October colour
Highly Recommended
The Rule of Three by Kristian Parker****Enjoyable story about a threesome in a country village. I didn’t quite believe the ‘villain’ (one protagonist’s sister) but I liked the portrayal of village life. I will certainly read the rest of the trilogy. There are no truly dramatic events but the book works well as comfort reading.
Stone Wings by Jenn Burke**** Shifters, including gargoyle shifters, turf wars and a curse that must be broken. An exciting first story in this mm paranormal romance series and I will definitely read the next which is due out in January.
Ghosted by Jess Whitecroft**** I chose this for a Halloween read and thoroughly enjoyed it. Desanges is a mixed race wannabe spiritual medium from New Orleans with a lot of tricks up his sleeve. Jason is a reluctant exorcist from Wisconsin with a difficult past, living a ‘prepper’ lifestyle in the countryside. They meet when called in to use their professional skills in a haunted house. There are genuinely scary moments and almost as many hilarious ones. The plot twists and turns and had me on the edge of my seat till the very end. Actually, I finished it on November 1st over breakfast but thought it was more appropriate to review it with the rest of October’s offerings. Try it next Halloween – or any time really!
Readable
Tricks with Cats and Dogs by Mere Rain*** Quite a nice story, suitably creepy for Halloween season, but it was very short and could well have been expanded with more character development. The concept was good but it almost read like a very long blurb. Further information would inevitably be spoilers but it does involve shifters and mm romance.
Abandoned.
The Beatrix Stubbs Boxset 1 by JJ Marsh. After lengthy flashbacks the reader knew who committed the murders (and that they were murders, not suicides), how, where, when and probably why. The international team set up as a task force to investigate was not very interesting and the lead detective (Beatrice Stubbs) was, after a few chapters, unappealing to me.

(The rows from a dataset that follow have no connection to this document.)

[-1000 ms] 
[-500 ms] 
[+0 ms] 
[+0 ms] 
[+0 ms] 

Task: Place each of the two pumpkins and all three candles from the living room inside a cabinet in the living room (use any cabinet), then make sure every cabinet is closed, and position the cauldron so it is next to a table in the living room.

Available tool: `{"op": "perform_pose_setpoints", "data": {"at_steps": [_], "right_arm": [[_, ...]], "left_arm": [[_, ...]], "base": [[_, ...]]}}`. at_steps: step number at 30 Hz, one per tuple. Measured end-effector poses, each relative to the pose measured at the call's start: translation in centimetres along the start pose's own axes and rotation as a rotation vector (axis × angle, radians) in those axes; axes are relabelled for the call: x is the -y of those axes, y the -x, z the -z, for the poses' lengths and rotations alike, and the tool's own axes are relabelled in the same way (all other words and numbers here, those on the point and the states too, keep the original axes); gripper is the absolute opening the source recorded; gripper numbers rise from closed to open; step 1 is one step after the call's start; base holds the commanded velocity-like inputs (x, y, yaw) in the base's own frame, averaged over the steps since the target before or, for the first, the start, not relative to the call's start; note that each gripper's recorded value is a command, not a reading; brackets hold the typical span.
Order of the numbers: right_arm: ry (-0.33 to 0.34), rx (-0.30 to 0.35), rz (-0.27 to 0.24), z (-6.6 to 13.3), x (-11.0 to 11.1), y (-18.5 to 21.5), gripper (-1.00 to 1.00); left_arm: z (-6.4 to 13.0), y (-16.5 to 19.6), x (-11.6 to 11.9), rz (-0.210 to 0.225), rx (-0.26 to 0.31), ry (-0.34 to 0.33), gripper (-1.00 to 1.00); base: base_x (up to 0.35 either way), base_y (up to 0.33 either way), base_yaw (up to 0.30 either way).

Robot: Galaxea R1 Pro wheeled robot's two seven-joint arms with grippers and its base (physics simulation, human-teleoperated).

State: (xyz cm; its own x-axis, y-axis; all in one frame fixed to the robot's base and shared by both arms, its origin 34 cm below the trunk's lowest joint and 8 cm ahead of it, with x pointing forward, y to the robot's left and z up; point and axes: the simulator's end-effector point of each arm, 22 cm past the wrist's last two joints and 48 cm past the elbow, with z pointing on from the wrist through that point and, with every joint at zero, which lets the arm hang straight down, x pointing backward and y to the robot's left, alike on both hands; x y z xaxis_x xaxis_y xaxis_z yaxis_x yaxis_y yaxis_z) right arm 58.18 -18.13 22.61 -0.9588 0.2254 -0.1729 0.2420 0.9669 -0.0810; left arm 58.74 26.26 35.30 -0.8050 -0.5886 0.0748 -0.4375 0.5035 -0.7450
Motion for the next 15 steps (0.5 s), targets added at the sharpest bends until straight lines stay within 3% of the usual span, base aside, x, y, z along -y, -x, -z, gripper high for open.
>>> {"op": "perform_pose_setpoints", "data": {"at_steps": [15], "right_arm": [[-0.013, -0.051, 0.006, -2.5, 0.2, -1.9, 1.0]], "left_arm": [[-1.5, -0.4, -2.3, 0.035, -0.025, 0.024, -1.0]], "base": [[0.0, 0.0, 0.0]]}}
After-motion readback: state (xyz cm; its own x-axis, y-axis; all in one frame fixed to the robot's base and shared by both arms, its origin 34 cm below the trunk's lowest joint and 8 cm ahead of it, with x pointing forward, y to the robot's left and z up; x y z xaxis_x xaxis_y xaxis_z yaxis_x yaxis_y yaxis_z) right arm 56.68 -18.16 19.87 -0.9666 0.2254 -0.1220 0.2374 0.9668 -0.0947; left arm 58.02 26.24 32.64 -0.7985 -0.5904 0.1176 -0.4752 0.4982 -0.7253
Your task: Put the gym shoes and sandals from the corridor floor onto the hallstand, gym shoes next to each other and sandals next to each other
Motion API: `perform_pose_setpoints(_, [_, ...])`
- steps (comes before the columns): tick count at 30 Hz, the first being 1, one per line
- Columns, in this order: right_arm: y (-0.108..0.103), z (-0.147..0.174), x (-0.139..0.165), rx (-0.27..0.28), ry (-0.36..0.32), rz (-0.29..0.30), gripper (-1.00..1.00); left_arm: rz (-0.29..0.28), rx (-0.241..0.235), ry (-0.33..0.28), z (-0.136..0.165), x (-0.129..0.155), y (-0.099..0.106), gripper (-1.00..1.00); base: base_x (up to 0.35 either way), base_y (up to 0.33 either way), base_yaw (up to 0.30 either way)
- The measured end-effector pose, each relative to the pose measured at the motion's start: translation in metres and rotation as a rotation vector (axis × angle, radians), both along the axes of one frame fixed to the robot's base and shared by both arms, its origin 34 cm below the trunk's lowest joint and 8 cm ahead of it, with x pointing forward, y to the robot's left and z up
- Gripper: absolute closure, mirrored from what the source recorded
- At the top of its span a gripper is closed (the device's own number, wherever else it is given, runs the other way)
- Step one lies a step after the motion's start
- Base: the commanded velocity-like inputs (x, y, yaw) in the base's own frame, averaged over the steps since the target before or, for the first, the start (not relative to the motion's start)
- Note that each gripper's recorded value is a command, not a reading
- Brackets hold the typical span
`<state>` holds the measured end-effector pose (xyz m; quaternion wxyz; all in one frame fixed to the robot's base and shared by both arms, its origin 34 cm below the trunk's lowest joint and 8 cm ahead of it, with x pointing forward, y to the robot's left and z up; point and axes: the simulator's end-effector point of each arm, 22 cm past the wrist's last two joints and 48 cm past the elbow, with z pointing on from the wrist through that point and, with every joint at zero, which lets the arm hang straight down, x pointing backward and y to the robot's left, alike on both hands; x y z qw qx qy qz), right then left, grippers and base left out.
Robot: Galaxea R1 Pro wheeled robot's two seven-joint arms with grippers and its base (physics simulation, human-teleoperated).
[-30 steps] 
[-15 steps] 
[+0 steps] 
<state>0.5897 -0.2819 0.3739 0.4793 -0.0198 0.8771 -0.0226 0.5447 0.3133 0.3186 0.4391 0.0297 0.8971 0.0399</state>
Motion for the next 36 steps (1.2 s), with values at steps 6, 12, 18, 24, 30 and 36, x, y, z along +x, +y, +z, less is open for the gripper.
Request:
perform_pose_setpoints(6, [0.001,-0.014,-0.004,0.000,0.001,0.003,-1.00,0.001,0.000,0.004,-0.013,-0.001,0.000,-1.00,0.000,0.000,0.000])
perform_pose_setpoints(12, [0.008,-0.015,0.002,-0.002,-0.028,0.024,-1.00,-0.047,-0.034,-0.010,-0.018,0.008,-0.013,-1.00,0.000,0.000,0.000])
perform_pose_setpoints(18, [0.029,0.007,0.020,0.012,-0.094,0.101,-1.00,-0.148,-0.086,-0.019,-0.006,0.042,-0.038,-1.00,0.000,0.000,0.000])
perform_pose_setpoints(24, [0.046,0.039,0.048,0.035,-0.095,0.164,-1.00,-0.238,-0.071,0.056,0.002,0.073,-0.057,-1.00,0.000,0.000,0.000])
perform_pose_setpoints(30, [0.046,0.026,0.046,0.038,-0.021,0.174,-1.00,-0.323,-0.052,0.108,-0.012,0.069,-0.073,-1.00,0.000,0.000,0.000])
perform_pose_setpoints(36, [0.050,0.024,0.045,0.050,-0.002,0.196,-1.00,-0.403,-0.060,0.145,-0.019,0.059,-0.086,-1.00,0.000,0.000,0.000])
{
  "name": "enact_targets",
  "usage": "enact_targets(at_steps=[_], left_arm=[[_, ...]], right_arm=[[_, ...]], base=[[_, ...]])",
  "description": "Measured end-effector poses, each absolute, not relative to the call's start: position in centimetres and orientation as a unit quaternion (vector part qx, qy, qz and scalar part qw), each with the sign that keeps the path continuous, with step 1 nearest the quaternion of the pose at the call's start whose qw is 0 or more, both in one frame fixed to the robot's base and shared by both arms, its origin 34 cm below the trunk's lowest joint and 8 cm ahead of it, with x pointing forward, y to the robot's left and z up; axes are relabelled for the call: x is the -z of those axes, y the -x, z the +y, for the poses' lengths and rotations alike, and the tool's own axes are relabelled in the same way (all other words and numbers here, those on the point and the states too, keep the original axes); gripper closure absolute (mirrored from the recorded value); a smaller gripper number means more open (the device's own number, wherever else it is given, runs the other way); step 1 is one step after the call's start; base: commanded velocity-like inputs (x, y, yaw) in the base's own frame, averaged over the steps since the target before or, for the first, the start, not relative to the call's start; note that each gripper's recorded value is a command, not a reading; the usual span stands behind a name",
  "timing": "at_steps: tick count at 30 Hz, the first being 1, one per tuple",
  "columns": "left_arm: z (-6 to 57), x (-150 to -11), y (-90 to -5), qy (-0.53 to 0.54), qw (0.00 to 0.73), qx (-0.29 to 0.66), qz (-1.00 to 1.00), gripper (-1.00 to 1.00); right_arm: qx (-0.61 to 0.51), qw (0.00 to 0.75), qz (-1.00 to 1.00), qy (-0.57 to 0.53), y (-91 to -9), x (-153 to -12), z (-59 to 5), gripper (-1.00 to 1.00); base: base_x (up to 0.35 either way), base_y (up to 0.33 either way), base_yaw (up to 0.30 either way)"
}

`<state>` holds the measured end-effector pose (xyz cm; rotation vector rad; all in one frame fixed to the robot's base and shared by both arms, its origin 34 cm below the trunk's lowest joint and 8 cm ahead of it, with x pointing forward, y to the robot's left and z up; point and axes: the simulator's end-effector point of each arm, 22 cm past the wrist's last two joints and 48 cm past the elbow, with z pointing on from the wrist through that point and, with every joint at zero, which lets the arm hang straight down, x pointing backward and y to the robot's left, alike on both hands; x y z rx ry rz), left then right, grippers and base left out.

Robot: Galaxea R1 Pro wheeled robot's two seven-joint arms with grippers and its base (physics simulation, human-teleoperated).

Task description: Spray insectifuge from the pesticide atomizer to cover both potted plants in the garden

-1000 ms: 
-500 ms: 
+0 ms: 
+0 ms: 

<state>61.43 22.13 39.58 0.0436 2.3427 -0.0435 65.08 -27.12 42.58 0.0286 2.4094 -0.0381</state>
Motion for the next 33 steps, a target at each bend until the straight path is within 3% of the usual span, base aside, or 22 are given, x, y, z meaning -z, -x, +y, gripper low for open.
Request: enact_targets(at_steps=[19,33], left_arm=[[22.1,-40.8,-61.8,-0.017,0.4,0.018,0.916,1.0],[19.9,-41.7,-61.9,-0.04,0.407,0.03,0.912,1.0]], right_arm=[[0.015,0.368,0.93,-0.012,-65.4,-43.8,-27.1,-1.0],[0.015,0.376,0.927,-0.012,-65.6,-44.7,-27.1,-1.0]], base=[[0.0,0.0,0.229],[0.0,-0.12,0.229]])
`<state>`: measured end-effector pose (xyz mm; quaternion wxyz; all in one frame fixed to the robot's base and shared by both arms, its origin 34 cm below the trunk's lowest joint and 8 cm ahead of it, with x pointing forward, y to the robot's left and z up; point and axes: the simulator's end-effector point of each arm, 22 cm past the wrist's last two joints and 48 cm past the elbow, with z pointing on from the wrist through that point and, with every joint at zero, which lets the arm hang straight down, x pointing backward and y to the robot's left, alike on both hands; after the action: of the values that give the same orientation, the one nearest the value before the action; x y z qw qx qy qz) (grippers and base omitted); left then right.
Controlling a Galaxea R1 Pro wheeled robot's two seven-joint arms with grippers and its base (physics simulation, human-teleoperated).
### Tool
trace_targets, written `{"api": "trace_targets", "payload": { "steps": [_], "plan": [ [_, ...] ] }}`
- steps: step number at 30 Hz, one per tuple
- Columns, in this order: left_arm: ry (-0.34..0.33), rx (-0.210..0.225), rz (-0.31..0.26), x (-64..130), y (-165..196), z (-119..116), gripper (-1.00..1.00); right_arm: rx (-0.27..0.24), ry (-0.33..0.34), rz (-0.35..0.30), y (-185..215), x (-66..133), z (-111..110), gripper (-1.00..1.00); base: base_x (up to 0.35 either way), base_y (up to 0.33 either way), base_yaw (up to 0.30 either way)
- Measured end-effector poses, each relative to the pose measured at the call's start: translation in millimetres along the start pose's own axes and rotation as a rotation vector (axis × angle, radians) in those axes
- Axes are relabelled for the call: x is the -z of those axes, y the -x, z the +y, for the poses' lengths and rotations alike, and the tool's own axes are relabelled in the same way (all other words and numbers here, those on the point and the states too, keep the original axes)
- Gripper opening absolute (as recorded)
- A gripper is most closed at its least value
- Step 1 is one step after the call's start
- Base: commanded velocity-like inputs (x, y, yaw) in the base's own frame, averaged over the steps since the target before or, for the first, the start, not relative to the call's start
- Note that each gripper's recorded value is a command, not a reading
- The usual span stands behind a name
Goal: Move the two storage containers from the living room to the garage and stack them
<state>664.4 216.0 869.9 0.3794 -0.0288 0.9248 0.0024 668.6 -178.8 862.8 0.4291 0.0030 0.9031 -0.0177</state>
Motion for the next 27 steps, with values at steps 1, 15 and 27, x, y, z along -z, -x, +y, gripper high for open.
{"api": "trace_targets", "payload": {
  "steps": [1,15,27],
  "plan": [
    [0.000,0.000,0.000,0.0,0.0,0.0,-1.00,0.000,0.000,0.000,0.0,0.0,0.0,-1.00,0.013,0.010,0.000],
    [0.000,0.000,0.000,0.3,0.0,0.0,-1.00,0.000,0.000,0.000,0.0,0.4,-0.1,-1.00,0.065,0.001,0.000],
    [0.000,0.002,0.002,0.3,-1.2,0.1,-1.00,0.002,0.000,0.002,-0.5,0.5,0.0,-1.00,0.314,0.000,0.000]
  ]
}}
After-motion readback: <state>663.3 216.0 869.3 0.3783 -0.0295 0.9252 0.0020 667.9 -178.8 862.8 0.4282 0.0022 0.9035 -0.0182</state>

Where the Silent Screams are Loudest by John Pye. Poorly written crime story by an ex-police officer. Sadly, I had actually bought this. Only £1.99 but still… somehow I don’t mind so much when a new author borrowed on KU doesn’t appeal. It read like a policeman’s court reporting, and there was quite a bit of less than stellar vocabulary usage. An ex detective ought to know how to use a dictionary or thesaurus. And no, they weren’t typos.
Nothing dire, though I was disappointed in the last book. I love well written crime stories by authors such as Ian Rankin and Val McDermid, even when they haven’t any romance or paranormal elements. But there’s a lot of very uninspiring work in the genre, often highly praised by people in the relevant social media groups. And of course I have to at least give it a try!